About this exercise: Would you return the data exactly as given, except for its pictures?

Information provided:
* * *

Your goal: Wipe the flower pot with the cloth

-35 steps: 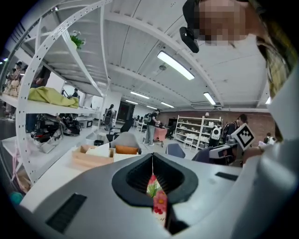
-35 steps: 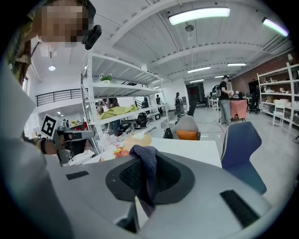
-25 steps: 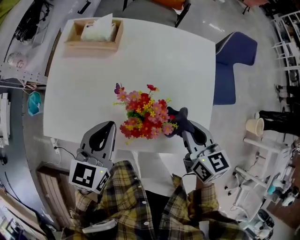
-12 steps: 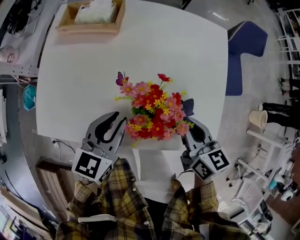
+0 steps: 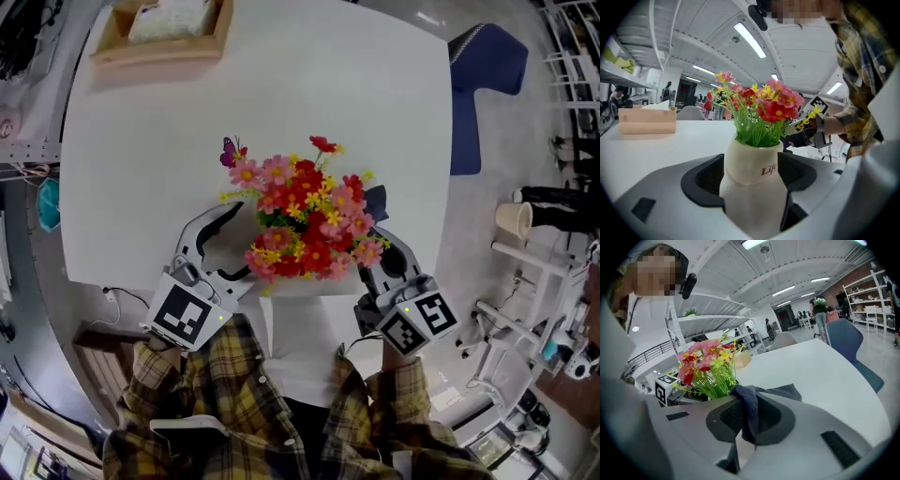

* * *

Task output:
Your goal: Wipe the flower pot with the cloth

-35 steps: 
-35 steps: 
-25 steps: 
-12 steps: 
+0 steps: 

This exercise requires nothing more.